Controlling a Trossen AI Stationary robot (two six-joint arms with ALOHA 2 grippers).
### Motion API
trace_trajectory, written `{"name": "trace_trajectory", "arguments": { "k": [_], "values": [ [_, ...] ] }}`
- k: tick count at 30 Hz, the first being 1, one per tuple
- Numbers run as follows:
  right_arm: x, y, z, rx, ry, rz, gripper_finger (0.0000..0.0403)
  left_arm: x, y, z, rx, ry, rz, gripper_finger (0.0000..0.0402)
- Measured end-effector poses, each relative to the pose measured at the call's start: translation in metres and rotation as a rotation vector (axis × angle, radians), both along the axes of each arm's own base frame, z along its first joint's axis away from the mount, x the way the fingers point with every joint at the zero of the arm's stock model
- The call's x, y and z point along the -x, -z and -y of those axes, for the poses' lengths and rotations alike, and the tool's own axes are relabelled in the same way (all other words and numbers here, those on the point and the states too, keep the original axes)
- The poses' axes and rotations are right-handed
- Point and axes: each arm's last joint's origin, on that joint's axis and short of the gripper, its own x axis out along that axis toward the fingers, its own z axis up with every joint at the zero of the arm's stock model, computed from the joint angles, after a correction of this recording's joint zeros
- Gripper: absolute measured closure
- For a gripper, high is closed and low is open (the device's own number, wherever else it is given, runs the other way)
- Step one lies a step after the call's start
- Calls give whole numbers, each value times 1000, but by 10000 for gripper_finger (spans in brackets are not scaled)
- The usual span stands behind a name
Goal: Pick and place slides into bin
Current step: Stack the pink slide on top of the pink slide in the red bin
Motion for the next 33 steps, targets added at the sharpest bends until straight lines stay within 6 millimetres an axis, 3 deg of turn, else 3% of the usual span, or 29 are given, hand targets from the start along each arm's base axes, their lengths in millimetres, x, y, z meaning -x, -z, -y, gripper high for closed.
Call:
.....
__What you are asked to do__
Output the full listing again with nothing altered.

__Output of the task__
Controlling a Trossen AI Stationary robot (two six-joint arms with ALOHA 2 grippers).
### Motion API
trace_trajectory, written `{"name": "trace_trajectory", "arguments": { "k": [_], "values": [ [_, ...] ] }}`
- k: tick count at 30 Hz, the first being 1, one per tuple
- Numbers run as follows:
  right_arm: x, y, z, rx, ry, rz, gripper_finger (0.0000..0.0403)
  left_arm: x, y, z, rx, ry, rz, gripper_finger (0.0000..0.0402)
- Measured end-effector poses, each relative to the pose measured at the call's start: translation in metres and rotation as a rotation vector (axis × angle, radians), both along the axes of each arm's own base frame, z along its first joint's axis away from the mount, x the way the fingers point with every joint at the zero of the arm's stock model
- The call's x, y and z point along the -x, -z and -y of those axes, for the poses' lengths and rotations alike, and the tool's own axes are relabelled in the same way (all other words and numbers here, those on the point and the states too, keep the original axes)
- The poses' axes and rotations are right-handed
- Point and axes: each arm's last joint's origin, on that joint's axis and short of the gripper, its own x axis out along that axis toward the fingers, its own z axis up with every joint at the zero of the arm's stock model, computed from the joint angles, after a correction of this recording's joint zeros
- Gripper: absolute measured closure
- For a gripper, high is closed and low is open (the device's own number, wherever else it is given, runs the other way)
- Step one lies a step after the call's start
- Calls give whole numbers, each value times 1000, but by 10000 for gripper_finger (spans in brackets are not scaled)
- The usual span stands behind a name
Goal: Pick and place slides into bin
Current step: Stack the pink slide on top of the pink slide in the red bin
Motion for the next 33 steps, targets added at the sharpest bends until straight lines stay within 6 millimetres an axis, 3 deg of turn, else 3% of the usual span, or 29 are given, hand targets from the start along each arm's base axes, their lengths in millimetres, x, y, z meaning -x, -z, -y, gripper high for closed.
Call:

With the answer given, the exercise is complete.